Of the 458 participants in the analyzed sample (231 adenotonsillectomy and 237 watchful waiting; mean age, 6.1 years; 230 female 50%; 123 Black/African American 26.9%; 75 Hispanic 16.3%; median AHI, 0.5 IQR, 0.2-1.1), 394 children (86%) completed 12-month follow-up visits. There were no statistically significant differences in change from baseline between the 2 groups in executive function (BRIEF GEC T-scores: -3.1 for adenotonsillectomy vs -1.9 for watchful waiting; difference, -0.96 95% CI, -2.66 to 0.74) or attention (GNG d-prime scores: 0.2 for adenotonsillectomy vs 0.1 for watchful waiting; difference, 0.05 95% CI, -0.18 to 0.27) at 12 months. Behavioral problems, sleepiness, symptoms, and quality of life each improved more with adenotonsillectomy than with watchful waiting. Adenotonsillectomy was associated with a greater 12-month decline in systolic and diastolic blood pressure percentile levels (difference in changes, -9.02 97% CI, -15.49 to -2.54 and -6.52 97% CI, -11.59 to -1.45, respectively) and less progression of the AHI to greater than 3 events/h (1.3% of children in the adenotonsillectomy group compared with 13.2% in the watchful waiting group; difference, -11.2% 97% CI, -17.5% to -4.9%). Six children (2.7%) experienced a serious adverse event associated with adenotonsillectomy.

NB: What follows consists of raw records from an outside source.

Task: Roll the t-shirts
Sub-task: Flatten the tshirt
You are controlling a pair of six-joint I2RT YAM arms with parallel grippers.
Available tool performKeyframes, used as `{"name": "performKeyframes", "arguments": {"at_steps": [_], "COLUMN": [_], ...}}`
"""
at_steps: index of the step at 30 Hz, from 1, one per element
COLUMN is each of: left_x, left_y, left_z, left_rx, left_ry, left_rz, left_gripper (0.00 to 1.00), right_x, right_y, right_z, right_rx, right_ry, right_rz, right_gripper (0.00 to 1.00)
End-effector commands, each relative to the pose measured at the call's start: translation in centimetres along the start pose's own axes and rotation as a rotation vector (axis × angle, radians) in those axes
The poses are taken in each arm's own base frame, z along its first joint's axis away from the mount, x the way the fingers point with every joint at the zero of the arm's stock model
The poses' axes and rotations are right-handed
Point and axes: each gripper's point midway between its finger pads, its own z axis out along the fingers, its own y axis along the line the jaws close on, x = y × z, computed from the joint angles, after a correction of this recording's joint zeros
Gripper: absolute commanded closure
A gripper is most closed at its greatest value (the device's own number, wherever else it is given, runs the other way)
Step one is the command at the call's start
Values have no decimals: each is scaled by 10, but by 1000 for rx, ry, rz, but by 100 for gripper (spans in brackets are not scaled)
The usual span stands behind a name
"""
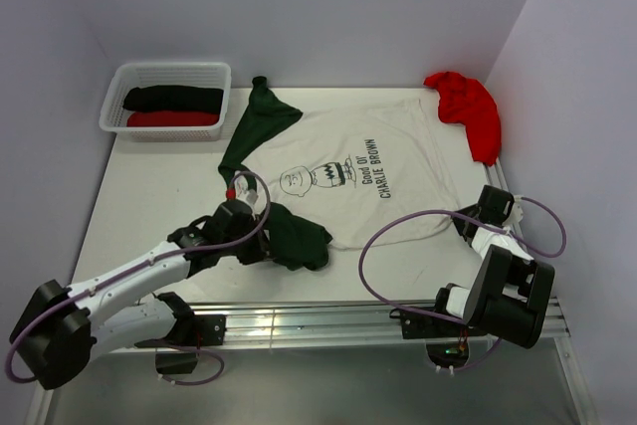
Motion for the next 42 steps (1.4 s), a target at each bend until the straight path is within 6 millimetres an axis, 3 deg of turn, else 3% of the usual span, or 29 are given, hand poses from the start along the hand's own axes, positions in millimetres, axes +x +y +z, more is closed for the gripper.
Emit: {"name": "performKeyframes", "arguments": {"at_steps": [1,7,12,15,16,19,24,30,34,42], "left_x": [25,38,51,53,50,47,33,34,47,64], "left_y": [1,-13,-22,-20,-16,-3,-2,10,28,25], "left_z": [-15,-36,-39,-37,-38,-41,-43,-23,-11,-6], "left_rx": [10,107,150,141,112,29,7,8,-33,32], "left_ry": [75,93,142,146,130,114,52,-6,13,21], "left_rz": [-74,-137,-162,-128,-122,-85,-1,1,-9,-52], "left_gripper": [100,100,98,67,49,38,37,39,40,40], "right_x": [7,8,8,8,8,9,9,10,10,10], "right_y": [-4,-4,-3,-4,-3,-4,-3,-2,-2,-1], "right_z": [0,0,1,1,0,0,1,1,1,2], "right_rx": [27,25,23,25,23,22,21,17,17,14], "right_ry": [32,36,38,39,37,37,41,45,48,51], "right_rz": [-28,-31,-32,-29,-31,-32,-33,-35,-36,-38], "right_gripper": [100,100,100,100,100,100,100,100,100,100]}}
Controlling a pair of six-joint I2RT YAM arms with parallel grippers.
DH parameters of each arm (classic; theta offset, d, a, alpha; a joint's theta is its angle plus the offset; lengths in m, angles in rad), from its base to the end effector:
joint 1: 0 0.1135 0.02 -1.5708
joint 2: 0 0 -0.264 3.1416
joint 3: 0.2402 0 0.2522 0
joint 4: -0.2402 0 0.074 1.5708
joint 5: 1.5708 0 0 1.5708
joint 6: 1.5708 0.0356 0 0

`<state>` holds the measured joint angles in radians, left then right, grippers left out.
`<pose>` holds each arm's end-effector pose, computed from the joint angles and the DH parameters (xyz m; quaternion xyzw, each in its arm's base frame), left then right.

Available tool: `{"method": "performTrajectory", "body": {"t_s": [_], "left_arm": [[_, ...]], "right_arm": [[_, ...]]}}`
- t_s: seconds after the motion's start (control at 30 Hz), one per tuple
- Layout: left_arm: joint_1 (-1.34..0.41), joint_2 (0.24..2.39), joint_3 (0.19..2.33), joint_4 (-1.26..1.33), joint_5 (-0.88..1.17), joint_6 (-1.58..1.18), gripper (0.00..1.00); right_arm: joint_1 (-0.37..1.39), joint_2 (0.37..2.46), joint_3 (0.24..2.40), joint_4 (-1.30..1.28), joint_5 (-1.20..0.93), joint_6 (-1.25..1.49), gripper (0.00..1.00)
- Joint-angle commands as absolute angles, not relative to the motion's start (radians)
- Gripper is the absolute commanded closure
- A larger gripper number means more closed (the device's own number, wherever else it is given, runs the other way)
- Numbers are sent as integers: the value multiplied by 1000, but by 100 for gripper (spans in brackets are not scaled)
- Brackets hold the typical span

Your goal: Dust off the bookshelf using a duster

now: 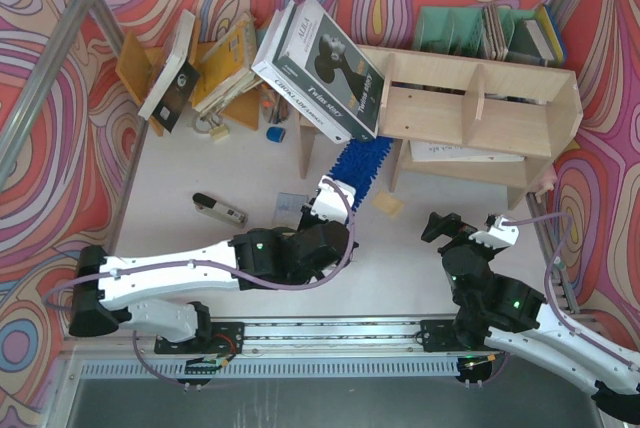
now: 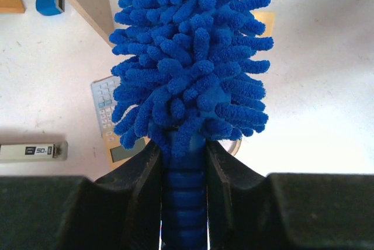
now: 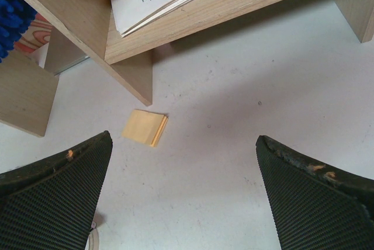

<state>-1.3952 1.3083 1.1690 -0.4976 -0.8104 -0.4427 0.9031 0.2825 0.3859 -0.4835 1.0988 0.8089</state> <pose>0.0746 -0.2728 0.3353 0.2185 0.8107 -0.1153 0.5308 0.0792 0.0492 0.2386 0.2593 0.7191 0.0778 0.6400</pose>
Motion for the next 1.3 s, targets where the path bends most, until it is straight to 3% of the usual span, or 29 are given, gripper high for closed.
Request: {"method": "performTrajectory", "body": {"t_s": [0.0, 0.63, 1.27], "left_arm": [[-1386, 1269, 1123, -463, -884, -411, 100], [-1235, 1053, 982, -744, -985, -561, 100], [-1211, 1238, 822, -630, -767, -720, 100]], "right_arm": [[907, 282, 399, -492, 1126, 819, 1], [907, 288, 401, -496, 1123, 824, 1], [908, 293, 402, -499, 1123, 828, 1]]}}
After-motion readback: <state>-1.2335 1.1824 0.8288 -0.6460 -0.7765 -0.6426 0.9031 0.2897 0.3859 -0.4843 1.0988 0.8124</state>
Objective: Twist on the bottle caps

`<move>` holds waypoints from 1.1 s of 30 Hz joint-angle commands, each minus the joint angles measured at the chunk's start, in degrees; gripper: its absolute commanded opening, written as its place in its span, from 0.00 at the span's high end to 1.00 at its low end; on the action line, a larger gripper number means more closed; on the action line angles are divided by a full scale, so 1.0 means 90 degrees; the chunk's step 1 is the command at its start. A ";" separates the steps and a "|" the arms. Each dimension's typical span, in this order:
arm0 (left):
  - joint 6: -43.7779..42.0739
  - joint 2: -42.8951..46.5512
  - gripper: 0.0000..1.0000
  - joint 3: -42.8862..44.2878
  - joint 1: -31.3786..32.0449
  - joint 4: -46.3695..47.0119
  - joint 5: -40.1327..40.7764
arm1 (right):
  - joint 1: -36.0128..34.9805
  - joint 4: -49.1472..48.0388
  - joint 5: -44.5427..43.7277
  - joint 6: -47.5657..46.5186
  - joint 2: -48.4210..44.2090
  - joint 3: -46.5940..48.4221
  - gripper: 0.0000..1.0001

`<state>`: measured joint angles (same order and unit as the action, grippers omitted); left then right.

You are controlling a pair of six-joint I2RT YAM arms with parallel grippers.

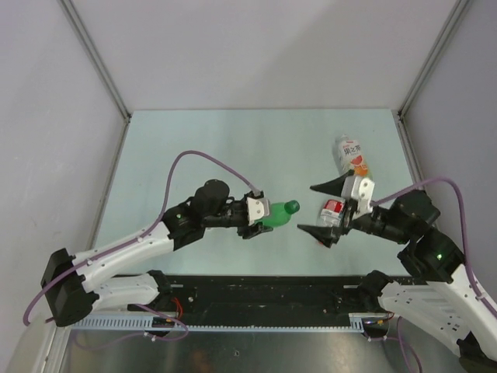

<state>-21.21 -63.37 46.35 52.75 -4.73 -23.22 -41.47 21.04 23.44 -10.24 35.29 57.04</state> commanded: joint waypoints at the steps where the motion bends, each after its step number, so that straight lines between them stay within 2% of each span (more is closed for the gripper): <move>1: -0.0713 0.0334 1.00 -0.0023 0.0008 -0.0509 -0.1347 | 0.0023 0.1117 0.1887 -0.2018 0.0052 0.0047 0.01; 8: -0.0685 0.0324 1.00 0.0017 0.0008 -0.0569 -0.1825 | 0.0020 0.1224 0.1932 -0.2086 0.0442 0.0048 0.09; 12: -0.0675 0.0257 1.00 0.0077 0.0010 -0.0574 -0.1809 | 0.0014 0.1222 0.1914 -0.2052 0.0639 0.0044 0.19; 21: -0.0518 0.0014 1.00 0.0223 0.0009 -0.0577 -0.1756 | -0.0043 0.1093 0.1609 -0.1797 0.0853 0.0049 0.33; 30: -0.0417 0.0228 1.00 0.0295 0.0013 -0.0576 -0.1470 | -0.0170 0.1295 0.1513 -0.1618 0.1032 0.0047 0.70; 33: -0.0291 0.0355 1.00 0.0420 0.0008 -0.0567 -0.0957 | -0.0193 0.1098 0.1313 -0.1256 0.1098 0.0047 0.80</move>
<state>-25.43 -62.98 46.19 52.64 -11.73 -35.90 -42.72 32.69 37.93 -25.47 44.31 57.01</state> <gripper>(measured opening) 0.592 0.377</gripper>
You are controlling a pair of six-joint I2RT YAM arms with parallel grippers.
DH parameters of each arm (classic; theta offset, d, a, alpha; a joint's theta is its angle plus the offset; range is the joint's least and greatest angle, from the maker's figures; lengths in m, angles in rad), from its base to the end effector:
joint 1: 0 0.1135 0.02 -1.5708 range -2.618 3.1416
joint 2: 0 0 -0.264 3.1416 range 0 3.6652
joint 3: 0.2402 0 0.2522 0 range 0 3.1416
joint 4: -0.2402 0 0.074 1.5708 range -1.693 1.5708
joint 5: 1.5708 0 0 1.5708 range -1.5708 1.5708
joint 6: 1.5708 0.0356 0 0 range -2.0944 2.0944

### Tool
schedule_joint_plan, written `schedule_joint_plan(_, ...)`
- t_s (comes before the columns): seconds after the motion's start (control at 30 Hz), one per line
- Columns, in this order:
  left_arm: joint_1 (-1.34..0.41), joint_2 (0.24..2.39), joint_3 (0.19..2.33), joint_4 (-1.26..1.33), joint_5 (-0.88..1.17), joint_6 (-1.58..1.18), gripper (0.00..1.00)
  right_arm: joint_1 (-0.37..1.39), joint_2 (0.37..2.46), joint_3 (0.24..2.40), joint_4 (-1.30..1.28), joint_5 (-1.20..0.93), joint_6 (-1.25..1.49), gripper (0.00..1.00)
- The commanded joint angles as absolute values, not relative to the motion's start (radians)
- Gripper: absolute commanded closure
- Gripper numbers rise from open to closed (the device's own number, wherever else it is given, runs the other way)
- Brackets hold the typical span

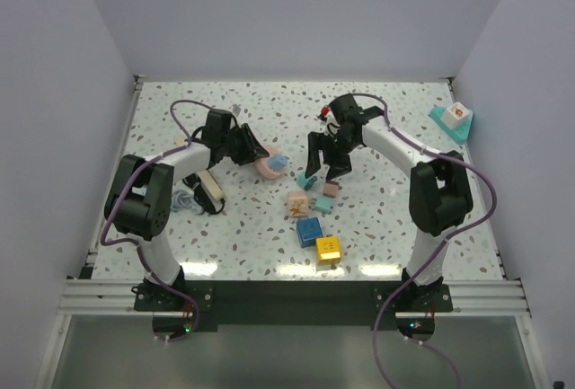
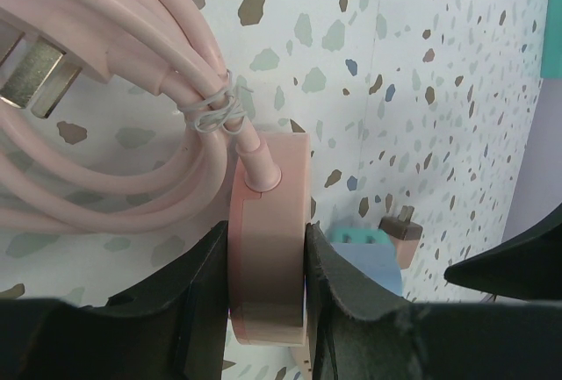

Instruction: Pull the plug off the socket

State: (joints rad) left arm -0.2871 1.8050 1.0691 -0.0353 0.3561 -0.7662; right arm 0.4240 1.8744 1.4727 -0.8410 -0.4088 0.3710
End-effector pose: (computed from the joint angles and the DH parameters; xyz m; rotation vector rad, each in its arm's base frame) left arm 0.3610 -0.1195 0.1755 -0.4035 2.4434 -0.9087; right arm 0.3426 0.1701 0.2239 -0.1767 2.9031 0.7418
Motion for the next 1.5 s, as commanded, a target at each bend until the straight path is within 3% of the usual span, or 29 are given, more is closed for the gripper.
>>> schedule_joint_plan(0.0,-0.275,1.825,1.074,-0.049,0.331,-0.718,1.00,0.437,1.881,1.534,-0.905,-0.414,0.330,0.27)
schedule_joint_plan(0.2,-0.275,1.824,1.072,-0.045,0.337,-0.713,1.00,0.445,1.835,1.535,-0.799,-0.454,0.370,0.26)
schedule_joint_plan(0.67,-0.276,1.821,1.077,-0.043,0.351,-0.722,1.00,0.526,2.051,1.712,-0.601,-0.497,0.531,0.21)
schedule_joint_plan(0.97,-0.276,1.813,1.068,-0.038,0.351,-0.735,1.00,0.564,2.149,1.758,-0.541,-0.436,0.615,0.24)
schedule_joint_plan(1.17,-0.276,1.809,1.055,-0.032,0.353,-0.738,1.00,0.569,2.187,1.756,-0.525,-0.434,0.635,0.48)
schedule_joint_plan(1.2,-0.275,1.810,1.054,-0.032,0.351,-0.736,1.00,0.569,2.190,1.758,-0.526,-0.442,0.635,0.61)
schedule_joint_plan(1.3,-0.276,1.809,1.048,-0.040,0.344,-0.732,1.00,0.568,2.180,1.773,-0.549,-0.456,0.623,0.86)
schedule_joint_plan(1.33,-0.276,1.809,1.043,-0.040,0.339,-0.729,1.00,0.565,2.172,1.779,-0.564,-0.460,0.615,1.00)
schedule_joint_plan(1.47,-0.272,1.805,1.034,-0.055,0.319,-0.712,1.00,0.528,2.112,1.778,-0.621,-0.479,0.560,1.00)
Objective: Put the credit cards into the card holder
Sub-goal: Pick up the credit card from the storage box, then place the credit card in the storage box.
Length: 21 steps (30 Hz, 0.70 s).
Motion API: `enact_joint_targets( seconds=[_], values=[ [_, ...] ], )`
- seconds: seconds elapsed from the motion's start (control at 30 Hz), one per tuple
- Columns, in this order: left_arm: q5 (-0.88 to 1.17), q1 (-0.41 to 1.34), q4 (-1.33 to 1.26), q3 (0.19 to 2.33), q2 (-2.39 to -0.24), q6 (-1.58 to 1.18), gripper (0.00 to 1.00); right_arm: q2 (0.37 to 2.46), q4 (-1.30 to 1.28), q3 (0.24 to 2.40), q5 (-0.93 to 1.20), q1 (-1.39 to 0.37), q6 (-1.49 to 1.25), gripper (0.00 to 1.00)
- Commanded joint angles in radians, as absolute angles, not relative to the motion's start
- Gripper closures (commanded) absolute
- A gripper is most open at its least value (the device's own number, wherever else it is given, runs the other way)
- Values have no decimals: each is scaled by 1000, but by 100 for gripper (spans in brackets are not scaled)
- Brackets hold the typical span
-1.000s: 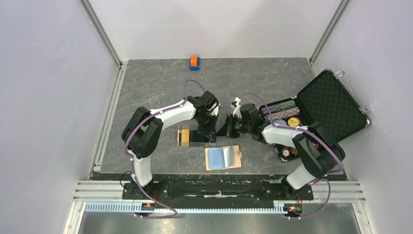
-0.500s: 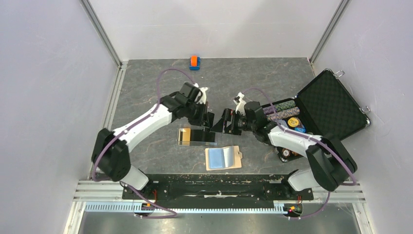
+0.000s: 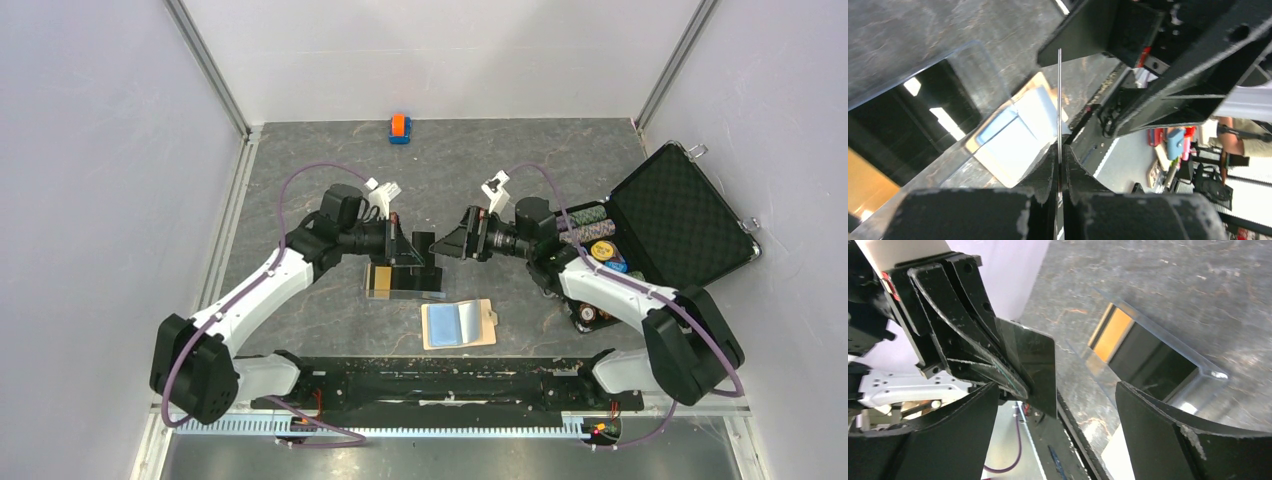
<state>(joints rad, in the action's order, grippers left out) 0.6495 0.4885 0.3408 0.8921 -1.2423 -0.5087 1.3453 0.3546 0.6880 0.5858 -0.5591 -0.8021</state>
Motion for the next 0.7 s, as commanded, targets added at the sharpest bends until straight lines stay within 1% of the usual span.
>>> enact_joint_targets(
  seconds=[0.0, 0.07, 0.1, 0.13, 0.17, 0.2, 0.23, 0.27, 0.33, 0.4, 0.43, 0.53, 0.57, 0.6, 0.67],
  values=[
    [779, 486, 169, 872, -1192, -599, 98, 1393, 510, 745, 668, -571, -882, 16],
    [800, 486, 140, 865, -1186, -617, 98, 1424, 588, 738, 681, -582, -933, 26],
    [807, 486, 140, 867, -1188, -619, 98, 1438, 633, 737, 687, -588, -959, 36],
    [813, 486, 142, 867, -1188, -618, 98, 1452, 675, 736, 696, -596, -988, 50],
    [813, 486, 151, 867, -1185, -613, 95, 1461, 712, 736, 701, -599, -1012, 63],
    [810, 486, 161, 865, -1182, -606, 87, 1467, 749, 731, 702, -601, -1028, 79],
    [803, 486, 171, 863, -1177, -603, 77, 1467, 779, 720, 704, -601, -1049, 93],
    [795, 486, 177, 858, -1169, -603, 66, 1464, 805, 711, 700, -600, -1060, 100],
    [780, 484, 179, 841, -1153, -610, 49, 1451, 838, 689, 696, -593, -1072, 100],
    [775, 477, 161, 812, -1134, -633, 38, 1440, 847, 681, 702, -591, -1073, 100],
    [778, 469, 140, 797, -1128, -651, 36, 1437, 847, 676, 703, -588, -1075, 100],
    [817, 439, 32, 735, -1110, -737, 37, 1425, 869, 649, 704, -580, -1095, 100],
    [832, 426, -12, 713, -1104, -770, 39, 1422, 877, 641, 708, -578, -1099, 98],
    [851, 413, -80, 696, -1099, -808, 40, 1420, 879, 635, 711, -576, -1103, 96],
    [886, 385, -177, 661, -1093, -871, 49, 1417, 882, 625, 713, -573, -1106, 94]
  ],
)
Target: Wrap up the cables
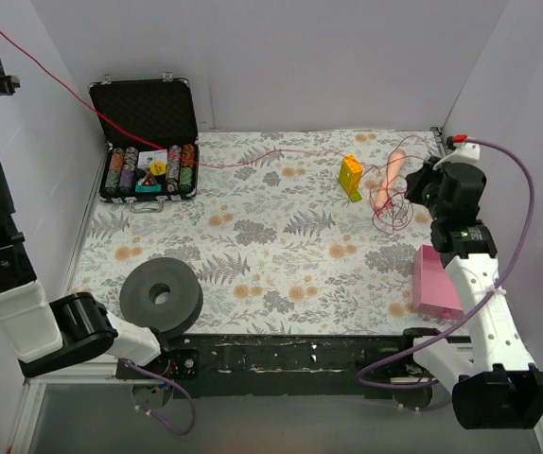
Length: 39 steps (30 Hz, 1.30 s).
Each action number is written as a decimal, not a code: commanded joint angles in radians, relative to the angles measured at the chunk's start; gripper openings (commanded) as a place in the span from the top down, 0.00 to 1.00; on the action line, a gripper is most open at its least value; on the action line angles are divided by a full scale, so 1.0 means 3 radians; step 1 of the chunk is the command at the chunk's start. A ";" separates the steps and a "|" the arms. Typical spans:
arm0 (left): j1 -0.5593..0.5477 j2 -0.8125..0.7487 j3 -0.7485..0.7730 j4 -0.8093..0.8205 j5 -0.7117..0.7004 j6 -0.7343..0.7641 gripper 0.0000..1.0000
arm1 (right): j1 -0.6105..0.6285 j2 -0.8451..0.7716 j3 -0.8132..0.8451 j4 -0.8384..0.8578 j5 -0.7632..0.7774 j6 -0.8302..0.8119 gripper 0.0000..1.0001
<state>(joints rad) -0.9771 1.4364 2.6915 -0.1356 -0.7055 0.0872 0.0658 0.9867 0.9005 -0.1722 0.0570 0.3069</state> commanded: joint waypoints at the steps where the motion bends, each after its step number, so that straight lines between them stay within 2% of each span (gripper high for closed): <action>1: -0.0005 0.0044 -0.0248 -0.0100 -0.0123 0.0313 1.00 | -0.0147 -0.0124 0.0689 -0.0504 0.0321 -0.0092 0.99; 5: -0.0005 -0.0033 -0.0422 0.0067 -0.0138 0.0465 1.00 | -0.0184 -0.0154 0.1272 -0.0842 0.0627 -0.0118 0.99; 7: -0.0005 -0.0023 -0.0392 0.0618 -0.0215 0.0863 1.00 | -0.0189 -0.0195 0.1390 -0.0919 0.0750 -0.0199 0.99; 11: -0.0015 -0.0089 -0.0513 0.2145 -0.0124 0.2099 1.00 | -0.0627 -0.0170 0.1279 -0.0985 0.0649 -0.0312 0.99; 13: -0.0015 -0.0267 -0.0860 0.2806 0.0080 0.2708 1.00 | -0.0852 -0.0094 0.1156 -0.1026 0.0455 -0.0297 0.99; 15: -0.0010 -0.0517 -0.1431 0.3247 0.0275 0.3358 1.00 | -0.1108 -0.0017 0.0988 -0.0996 0.0205 -0.0210 0.99; 17: -0.0010 -0.0798 -0.1807 0.3407 0.0418 0.3640 1.00 | -0.1333 0.0055 0.0885 -0.0975 -0.0020 -0.0149 0.99; 19: -0.0005 -0.1014 -0.1925 0.3347 0.0465 0.3754 1.00 | -0.1472 0.0121 0.0895 -0.0985 -0.0042 -0.0149 0.99; 23: -0.0005 -0.1234 -0.1885 0.3096 0.0358 0.3596 1.00 | -0.1579 0.0198 0.1037 -0.1067 0.0142 -0.0200 0.99; 25: -0.0010 -0.1285 -0.1910 0.2887 0.0220 0.3392 1.00 | -0.1579 0.0183 0.1165 -0.1138 0.0061 -0.0195 0.99; 30: -0.0061 -0.1265 -0.1916 0.1718 -0.0148 0.2432 1.00 | -0.1579 -0.0118 0.1288 -0.1399 0.0351 -0.0179 0.99; 34: -0.0153 -0.1143 -0.1747 0.0047 -0.0006 0.0985 1.00 | -0.1579 -0.0415 0.1334 -0.1522 0.0474 -0.0179 0.99; 37: -0.0169 -0.1040 -0.1935 -0.0161 0.0046 0.0707 1.00 | -0.1574 -0.0532 0.1299 -0.1619 0.0526 -0.0164 0.99; 39: -0.0194 -0.0954 -0.1992 -0.0197 0.0071 0.0574 1.00 | -0.1579 -0.0619 0.1055 -0.1609 0.0505 -0.0139 0.99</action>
<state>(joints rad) -1.0203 1.0187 2.1506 0.0772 -0.7055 0.4797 -0.4049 0.8356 1.2667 -0.6315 0.1783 0.2562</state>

In children with mild SDB, adenotonsillectomy, compared with watchful waiting, did not significantly improve executive function or attention at 12 months. However, children with adenotonsillectomy had improved secondary outcomes, including behavior, symptoms, and quality of life and decreased blood pressure, at 12-month follow-up.
ClinicalTrials.gov Identifier: NCT02562040.